Published: April 5, 2016

Dr. Emily Cutrer

Dr. Emily Cutrer

“Women, Art and Texas History” will be the focus of a University Honors Colloquium featuring Dr. Emily Cutrer, president of Texas A&M University-Texarkana, on Thursday, April 7, at noon in University Center 217.

The presentation will highlight information featured in Dr. Cutrer’s book, “The Art of the Woman: The Life and Work of Elisabet Ney,” which explores the life of German-born Elisabet Ney, a sculptor who transfixed philosopher Arthur Schopenhauer and left the court of Ludwig of Bavaria to put down new roots in Texas.

Born in 1833, Ney gained notoriety in Europe by sculpting the busts of such figures as Ludwig II, Schopenhauer, Garibaldi and Bismarck. In 1871, she abruptly emigrated to America and became something of a recluse until resuming her sculpting career two decades later. Her works included sculptures of Sam Houston and Stephen F. Austin and can be found in the Texas State Capitol, the U.S. Capitol and the Smithsonian American Art Museum.

Dr. Cutrer’s biography of Ney makes extensive use of primary sources and was the first to appraise both Ney’s legend and individual works of art.

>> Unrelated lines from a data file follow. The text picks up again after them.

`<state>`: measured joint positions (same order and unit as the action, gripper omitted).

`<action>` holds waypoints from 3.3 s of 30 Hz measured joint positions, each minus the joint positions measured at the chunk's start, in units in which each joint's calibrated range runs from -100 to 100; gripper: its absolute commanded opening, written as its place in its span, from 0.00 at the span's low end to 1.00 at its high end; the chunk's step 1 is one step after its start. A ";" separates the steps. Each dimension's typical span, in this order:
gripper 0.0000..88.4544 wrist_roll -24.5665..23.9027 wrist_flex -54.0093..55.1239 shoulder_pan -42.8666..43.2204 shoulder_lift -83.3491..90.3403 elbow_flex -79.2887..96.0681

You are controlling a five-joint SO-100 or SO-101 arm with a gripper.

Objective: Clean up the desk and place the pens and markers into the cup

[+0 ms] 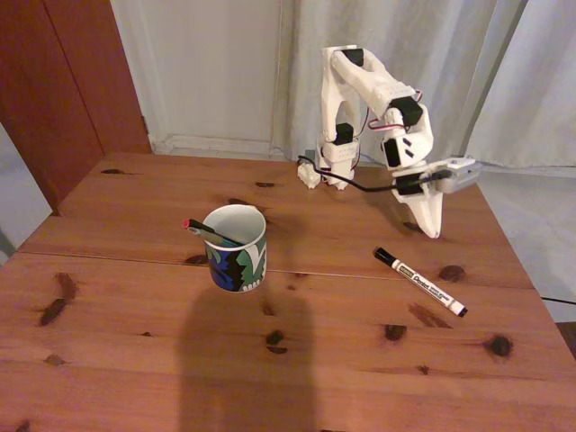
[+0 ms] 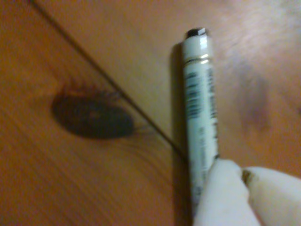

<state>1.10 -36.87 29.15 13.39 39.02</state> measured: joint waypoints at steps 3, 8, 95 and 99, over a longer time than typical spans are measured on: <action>0.04 -0.73 1.91 -0.07 -2.71 0.00; 0.16 -0.73 4.73 0.07 -7.37 -0.08; 0.01 -1.17 27.37 -39.75 13.22 13.67; 0.01 -1.17 27.37 -43.12 13.22 13.67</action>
<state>-0.07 -9.50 -13.97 26.61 52.70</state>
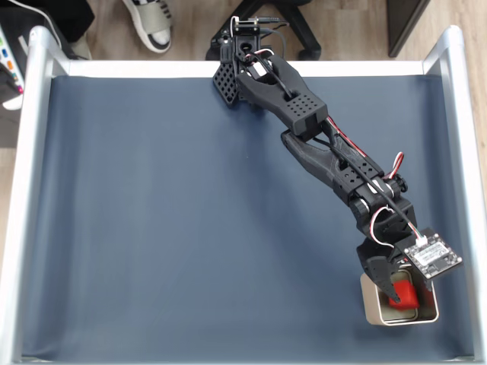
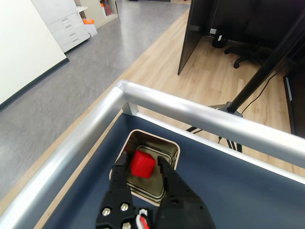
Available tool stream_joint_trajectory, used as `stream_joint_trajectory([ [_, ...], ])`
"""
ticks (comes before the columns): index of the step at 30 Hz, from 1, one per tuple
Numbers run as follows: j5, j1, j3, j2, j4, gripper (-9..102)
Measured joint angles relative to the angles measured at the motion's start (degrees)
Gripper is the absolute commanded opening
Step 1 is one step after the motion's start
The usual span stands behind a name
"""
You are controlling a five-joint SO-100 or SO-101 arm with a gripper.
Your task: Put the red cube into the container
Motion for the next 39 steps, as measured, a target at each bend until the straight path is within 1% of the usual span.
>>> stream_joint_trajectory([
  [10, 0.0, 0.0, 0.0, 0.0, 0.0, 22],
  [12, 0.0, 0.0, 0.0, 0.0, 0.0, 21],
  [14, 0.0, 0.0, 0.0, 0.0, 0.0, 17],
  [18, 0.0, 0.0, 0.0, 0.0, 0.0, 1],
  [24, 0.6, 0.0, 0.5, 1.6, 0.0, 0],
  [27, 0.7, 0.7, 5.8, 7.3, -0.2, 0],
  [31, 0.7, 2.9, 19.5, 18.8, -3.3, 0],
  [36, 0.4, 7.4, 43.6, 37.1, -11.8, 0],
  [39, -0.4, 10.3, 56.3, 47.4, -15.2, 0],
])
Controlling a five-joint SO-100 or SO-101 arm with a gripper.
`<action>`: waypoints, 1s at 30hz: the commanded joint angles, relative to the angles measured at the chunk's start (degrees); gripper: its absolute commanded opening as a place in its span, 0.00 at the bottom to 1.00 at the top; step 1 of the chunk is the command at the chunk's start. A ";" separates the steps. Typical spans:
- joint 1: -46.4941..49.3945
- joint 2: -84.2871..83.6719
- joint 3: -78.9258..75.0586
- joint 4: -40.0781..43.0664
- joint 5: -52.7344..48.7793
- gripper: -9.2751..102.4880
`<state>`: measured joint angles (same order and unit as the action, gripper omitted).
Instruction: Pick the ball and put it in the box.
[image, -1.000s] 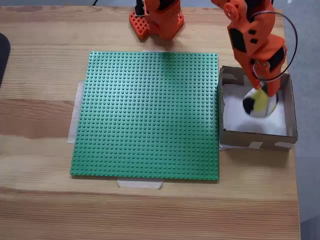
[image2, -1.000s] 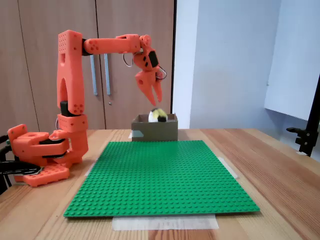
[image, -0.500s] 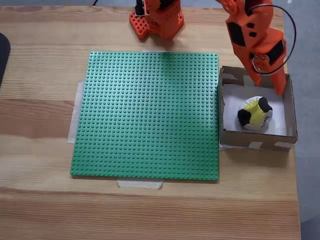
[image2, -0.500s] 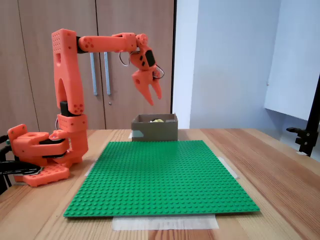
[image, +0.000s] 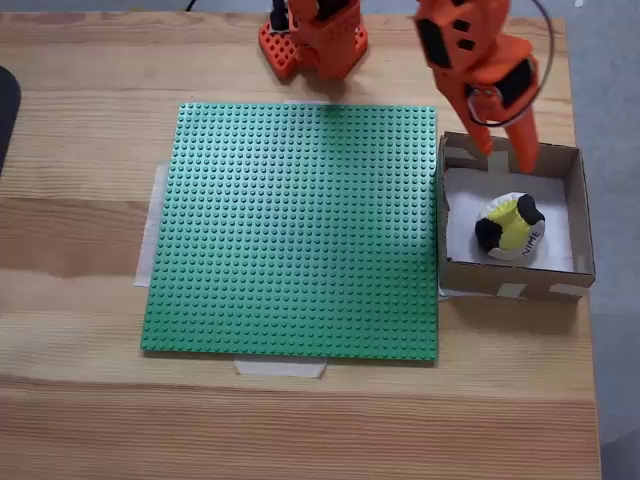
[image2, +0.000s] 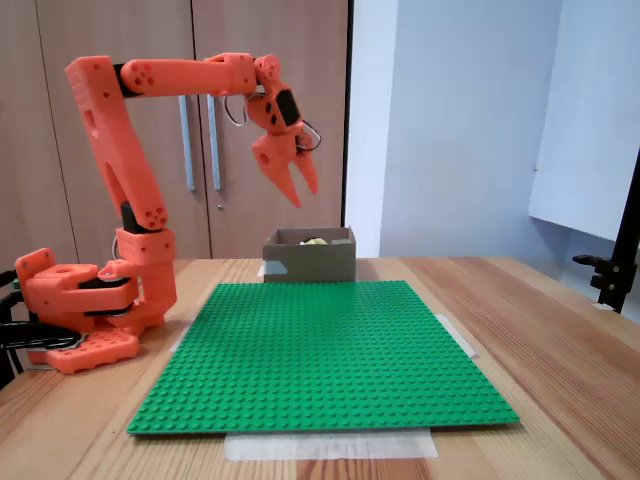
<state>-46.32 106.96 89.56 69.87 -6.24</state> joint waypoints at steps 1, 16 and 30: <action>2.02 6.42 2.11 -0.70 -0.88 0.31; 13.36 22.41 15.91 -0.18 -3.34 0.31; 27.16 31.90 25.40 -2.81 -1.93 0.34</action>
<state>-21.36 136.49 115.14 67.94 -9.05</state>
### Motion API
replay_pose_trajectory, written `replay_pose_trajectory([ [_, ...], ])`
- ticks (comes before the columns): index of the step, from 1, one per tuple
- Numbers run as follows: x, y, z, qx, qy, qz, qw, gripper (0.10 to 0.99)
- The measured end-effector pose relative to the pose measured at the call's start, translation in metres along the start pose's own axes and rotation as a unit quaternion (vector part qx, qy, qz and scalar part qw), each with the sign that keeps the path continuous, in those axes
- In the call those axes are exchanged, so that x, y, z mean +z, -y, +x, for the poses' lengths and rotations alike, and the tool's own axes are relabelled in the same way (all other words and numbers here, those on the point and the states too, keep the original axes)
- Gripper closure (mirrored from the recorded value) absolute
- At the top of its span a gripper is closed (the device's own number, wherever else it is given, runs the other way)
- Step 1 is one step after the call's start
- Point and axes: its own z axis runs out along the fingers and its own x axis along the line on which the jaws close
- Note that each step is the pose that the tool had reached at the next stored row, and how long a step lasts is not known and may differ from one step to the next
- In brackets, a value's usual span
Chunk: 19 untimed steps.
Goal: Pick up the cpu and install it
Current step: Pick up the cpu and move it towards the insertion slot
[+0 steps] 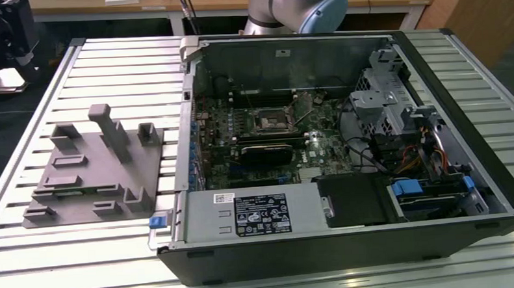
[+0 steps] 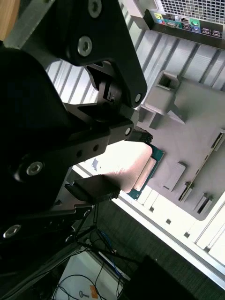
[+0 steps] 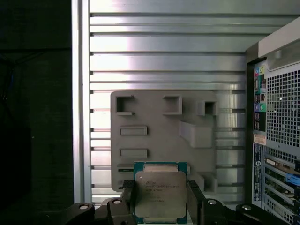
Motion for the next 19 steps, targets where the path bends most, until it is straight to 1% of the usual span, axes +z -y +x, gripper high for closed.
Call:
replay_pose_trajectory([
  [15, 0.0002, -0.0004, -0.0192, 0.0, -0.0004, 0.0, 1.0, 0.553],
  [19, 0.0003, -0.0006, -0.0253, 0.0, -0.0005, 0.0, 1.0, 0.553],
])
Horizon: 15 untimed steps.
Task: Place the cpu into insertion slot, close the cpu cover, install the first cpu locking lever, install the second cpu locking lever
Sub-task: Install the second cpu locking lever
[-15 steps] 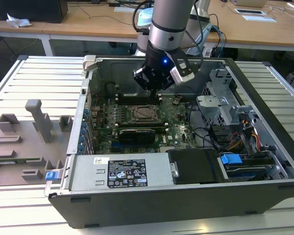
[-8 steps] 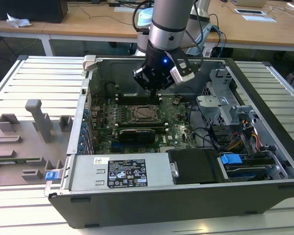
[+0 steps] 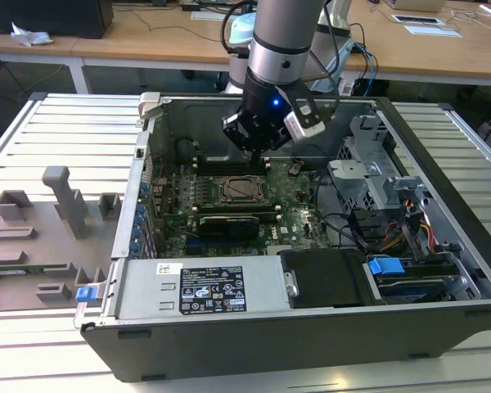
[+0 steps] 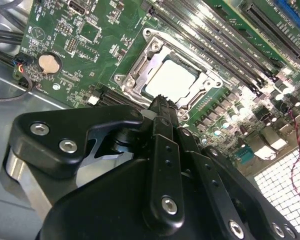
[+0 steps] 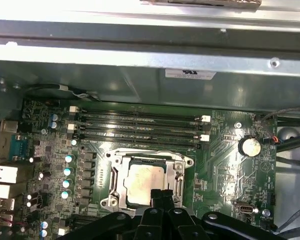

In the book, Dr. Cutrer argues that Ney was an accomplished sculptor coming out of a neglected German neoclassical tradition and that, whatever her failures and eccentricities, she was an important catalyst to cultural activity in Texas.

Texas A&M University Press re-released the 1988 book in March of this year as part of its Ellen C. Temple Classics in Texas Women’s History series.

The event is open to the public. Pizza and cookies will be served.